Foi o que aconteceu. Alegando ingerência, Borelli pediu demissão em reunião do Conselho (3-10-2000), aceitando ficar no cargo até dia 9, quando seria eleito o Conselho Administrativo da S/A. O anúncio do intercâmbio havia sido só a gota d’água. No meio do ano, Borelli havia demitido Abrahão da S/A (31-6-2000), mas o dirigente foi mantido por Pantano no clube. No fim do ano, em dezembro, Borelli teve problemas de saúde e precisou passar por cirurgia cardíaca.

O Conselho Administrativo da S/A foi eleito (10-10-2000), com os presidentes da diretoria, Pantano, e do Conselho, Bartels, ocupando cargos por força do estatuto. Junto a eles, três membros da oposição, Arthur Martins, Sérgio Sega e Jairo Camargo Neves, que derrotaram Edilberto de Paula Ribeiro e Aires Ribeiro. Caberia a eles definir, em um mês, o presidente da S/A. Edson José Bassette acabaria eleito por unanimidade dentro do Conselho de Administração – apenas Bartels não compareceu à reunião – como novo presidente de uma S/A que tinha seus dias contados (26-10-2000).
Pantano já havia assumido a montagem do time para a temporada seguinte, com Ary Cia, Abrahão e Juraci Catarino colocando em prática as ordens do presidente. No início do ano, em entrevista para O Liberal, Pantano havia dito que não teria disputado a eleição se tivesse de tocar o futebol, porque era uma função cansativa e desgastante. Aceitou voltar ao clube justamente porque o futebol estava na S/A e assim poderia fazer um trabalho voltado ao associado, que, para ele, havia sido abandonado pela administração Minão Vitta. Mas lá estava de novo ele, Pantano, à frente do futebol.
O presidente lançou um projeto de marketing (21-11-2000) em busca de investimentos de empresas. O objetivo era reunir 80 empresários em troca de publicidade nas sedes social e náutica e no estádio. O projeto era coordenado por Douglas Baptista.

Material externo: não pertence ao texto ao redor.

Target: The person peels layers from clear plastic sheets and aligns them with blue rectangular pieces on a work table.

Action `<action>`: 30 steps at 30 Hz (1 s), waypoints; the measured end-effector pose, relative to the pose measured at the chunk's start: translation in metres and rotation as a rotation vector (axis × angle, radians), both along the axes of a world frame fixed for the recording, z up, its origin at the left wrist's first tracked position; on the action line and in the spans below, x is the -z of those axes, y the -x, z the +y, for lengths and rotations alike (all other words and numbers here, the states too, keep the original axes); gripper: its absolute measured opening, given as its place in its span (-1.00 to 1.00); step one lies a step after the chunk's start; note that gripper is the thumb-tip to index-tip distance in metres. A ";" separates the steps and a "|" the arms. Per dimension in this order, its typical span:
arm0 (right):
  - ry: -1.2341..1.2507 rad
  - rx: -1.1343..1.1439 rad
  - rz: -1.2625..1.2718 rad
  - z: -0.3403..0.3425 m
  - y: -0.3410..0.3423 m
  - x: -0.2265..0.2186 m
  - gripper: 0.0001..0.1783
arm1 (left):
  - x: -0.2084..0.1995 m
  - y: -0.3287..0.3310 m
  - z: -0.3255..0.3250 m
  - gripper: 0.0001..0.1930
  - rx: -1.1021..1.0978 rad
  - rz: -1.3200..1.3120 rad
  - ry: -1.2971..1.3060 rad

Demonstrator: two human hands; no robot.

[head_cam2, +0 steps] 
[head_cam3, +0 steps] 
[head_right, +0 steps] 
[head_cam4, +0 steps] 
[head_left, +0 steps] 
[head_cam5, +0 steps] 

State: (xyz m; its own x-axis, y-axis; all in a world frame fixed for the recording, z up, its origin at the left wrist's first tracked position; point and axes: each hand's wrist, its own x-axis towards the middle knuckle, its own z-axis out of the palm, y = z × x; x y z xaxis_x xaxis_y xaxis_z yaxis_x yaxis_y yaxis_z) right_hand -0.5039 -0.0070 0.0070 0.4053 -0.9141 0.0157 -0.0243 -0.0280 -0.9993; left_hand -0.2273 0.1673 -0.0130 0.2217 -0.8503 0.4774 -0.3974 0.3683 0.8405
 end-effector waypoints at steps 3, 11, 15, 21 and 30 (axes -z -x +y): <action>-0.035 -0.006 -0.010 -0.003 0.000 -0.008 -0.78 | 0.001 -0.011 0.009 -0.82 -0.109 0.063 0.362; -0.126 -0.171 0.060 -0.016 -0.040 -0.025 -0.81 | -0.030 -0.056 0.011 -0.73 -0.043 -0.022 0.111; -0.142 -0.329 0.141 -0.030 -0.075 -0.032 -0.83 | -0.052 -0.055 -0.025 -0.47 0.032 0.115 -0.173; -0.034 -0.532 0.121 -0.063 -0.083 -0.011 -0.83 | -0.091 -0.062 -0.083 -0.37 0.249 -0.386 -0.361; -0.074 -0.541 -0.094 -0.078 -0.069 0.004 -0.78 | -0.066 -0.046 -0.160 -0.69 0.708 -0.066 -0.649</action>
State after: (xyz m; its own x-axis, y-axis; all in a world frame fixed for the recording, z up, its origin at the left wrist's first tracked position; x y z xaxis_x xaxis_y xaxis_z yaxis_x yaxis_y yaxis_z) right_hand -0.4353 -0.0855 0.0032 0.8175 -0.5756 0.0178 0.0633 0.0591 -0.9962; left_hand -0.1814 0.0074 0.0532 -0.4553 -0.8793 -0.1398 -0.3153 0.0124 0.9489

O clube negociava uma parceria com a marca de relógios Magnum, que não foi para a frente, mas conseguiu assinar contrato de um ano com o Consórcio Embracon (8-12-2000). Durante o Paulistão do ano seguinte, o clube receberia cerca de R$ 35 mil mensais. Em 2000, o Rio Branco teve apoio de uma velha conhecida da iniciativa privada, a Goodyear, que ajudou o clube na instalação de um placar eletrônico no Décio Vitta.

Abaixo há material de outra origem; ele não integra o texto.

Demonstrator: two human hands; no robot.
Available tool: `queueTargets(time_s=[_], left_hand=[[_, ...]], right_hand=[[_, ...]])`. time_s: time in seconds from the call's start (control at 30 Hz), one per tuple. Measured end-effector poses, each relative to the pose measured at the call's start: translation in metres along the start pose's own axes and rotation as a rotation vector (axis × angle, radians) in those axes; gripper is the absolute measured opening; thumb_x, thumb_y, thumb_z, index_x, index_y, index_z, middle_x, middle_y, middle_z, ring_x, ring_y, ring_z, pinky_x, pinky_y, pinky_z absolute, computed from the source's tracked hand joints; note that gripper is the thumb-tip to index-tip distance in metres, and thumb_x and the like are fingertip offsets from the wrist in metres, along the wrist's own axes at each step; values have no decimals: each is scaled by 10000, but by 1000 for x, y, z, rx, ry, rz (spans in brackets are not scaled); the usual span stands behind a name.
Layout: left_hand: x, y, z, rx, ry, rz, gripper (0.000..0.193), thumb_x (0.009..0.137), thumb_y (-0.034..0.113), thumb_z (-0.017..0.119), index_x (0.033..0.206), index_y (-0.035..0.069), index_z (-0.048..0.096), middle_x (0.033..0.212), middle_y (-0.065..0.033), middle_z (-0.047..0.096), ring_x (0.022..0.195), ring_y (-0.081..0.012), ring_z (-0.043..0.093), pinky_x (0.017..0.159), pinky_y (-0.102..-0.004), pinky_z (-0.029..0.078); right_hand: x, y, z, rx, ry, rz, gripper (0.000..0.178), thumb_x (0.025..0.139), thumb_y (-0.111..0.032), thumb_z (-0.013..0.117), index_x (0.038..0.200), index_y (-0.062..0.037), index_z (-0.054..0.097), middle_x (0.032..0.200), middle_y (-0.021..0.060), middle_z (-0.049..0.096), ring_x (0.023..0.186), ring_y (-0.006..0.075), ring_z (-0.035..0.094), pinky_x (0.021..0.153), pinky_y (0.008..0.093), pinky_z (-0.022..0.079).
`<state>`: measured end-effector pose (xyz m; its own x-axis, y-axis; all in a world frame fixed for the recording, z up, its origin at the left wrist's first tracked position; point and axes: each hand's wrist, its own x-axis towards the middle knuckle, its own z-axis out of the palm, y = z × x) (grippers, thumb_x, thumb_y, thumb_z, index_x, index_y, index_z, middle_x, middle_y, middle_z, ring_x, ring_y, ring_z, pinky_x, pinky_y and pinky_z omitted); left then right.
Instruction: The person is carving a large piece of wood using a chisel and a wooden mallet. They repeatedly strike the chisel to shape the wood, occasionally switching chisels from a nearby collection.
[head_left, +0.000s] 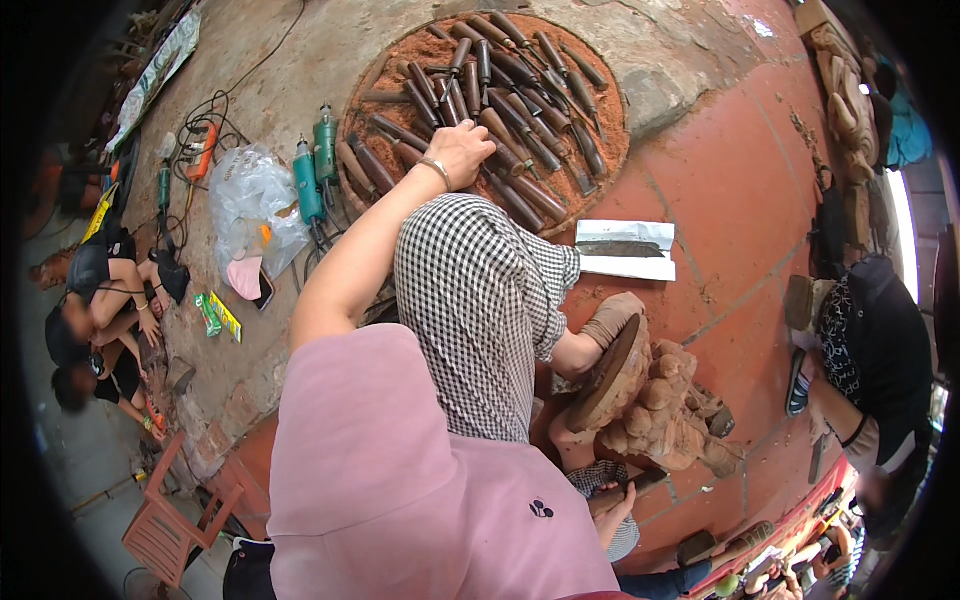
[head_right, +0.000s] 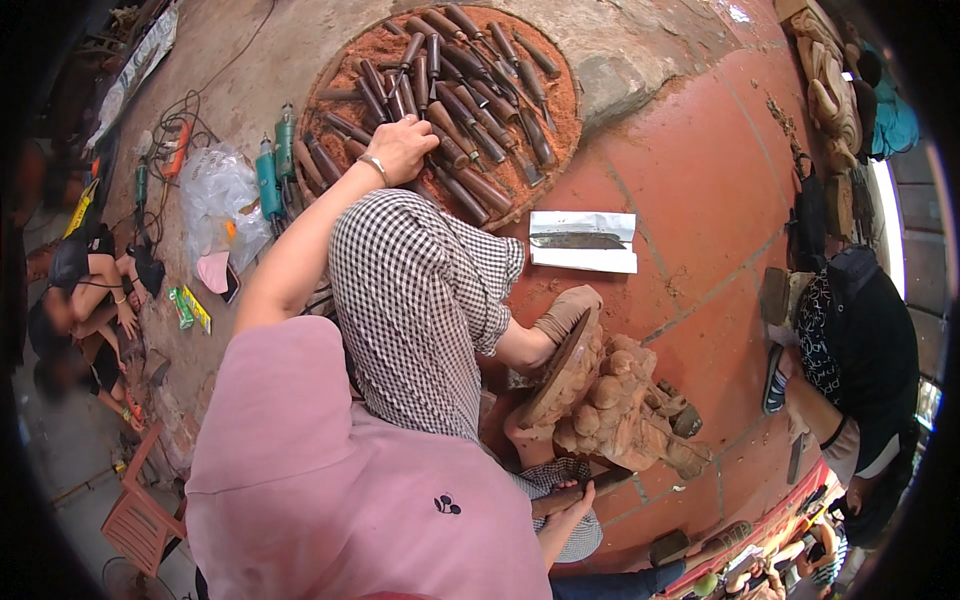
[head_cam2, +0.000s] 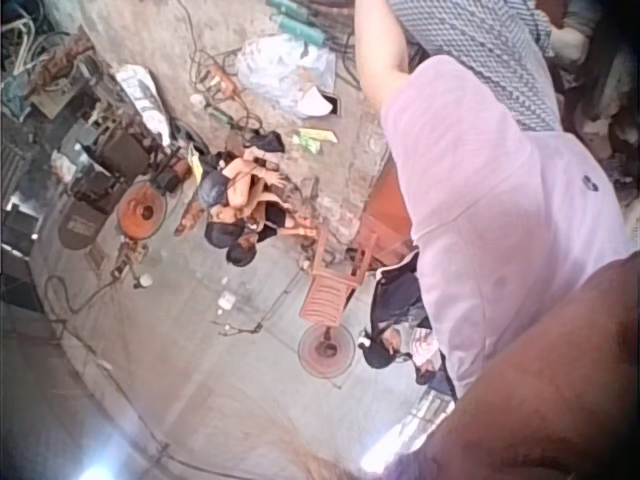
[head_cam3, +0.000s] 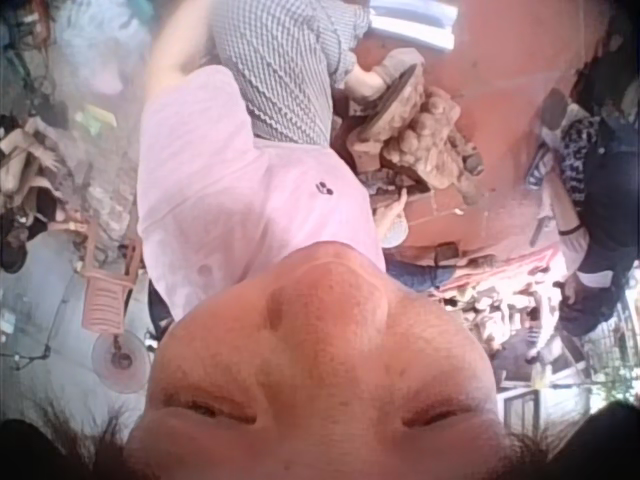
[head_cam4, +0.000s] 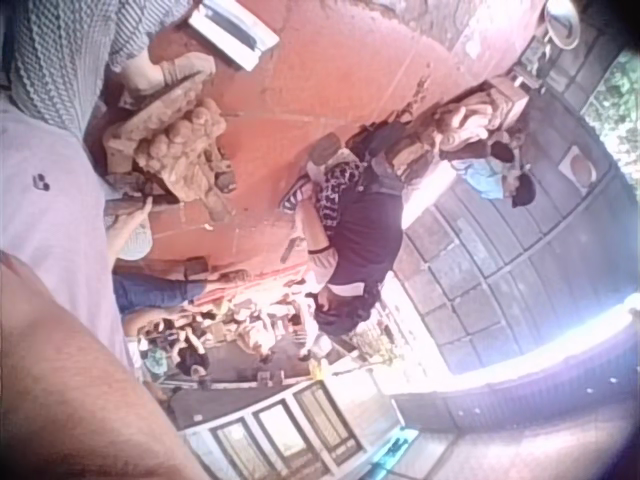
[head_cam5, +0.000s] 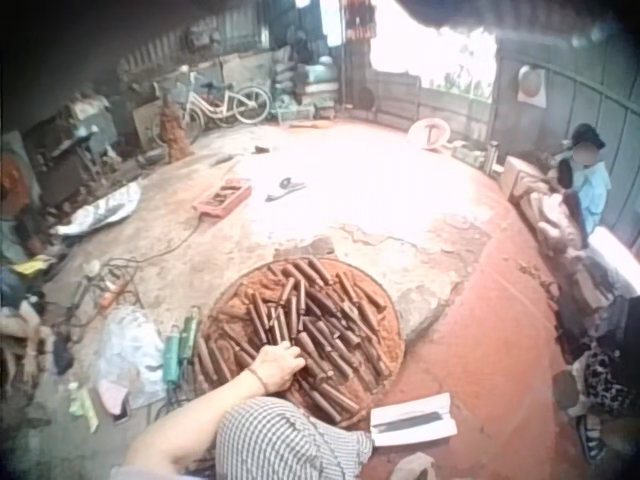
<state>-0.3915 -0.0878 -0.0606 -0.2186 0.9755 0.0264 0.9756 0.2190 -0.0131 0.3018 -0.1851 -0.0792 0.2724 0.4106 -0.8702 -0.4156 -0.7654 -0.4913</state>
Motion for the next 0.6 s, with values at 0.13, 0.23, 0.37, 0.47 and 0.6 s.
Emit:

Um acidente marcou a temporada do clube (9-6-2000). O ex-presidente Minão Vitta, 52, dirigia o seu Santana às 23h30 de uma sexta, sentido Capital-interior da Rodovia Anhanguera, quando, na altura do quilômetro 121, perto do acesso ao Iate Clube de Campinas, o ciclista José Marcos da Silva, 29, invadiu a pista. O ciclista foi atingido e o carro capotou. Minão e o ciclista morreram no acidente, assim como o aposentado do ramo têxtil Artêmio Luchesi, 60, que estava no carro com Minão.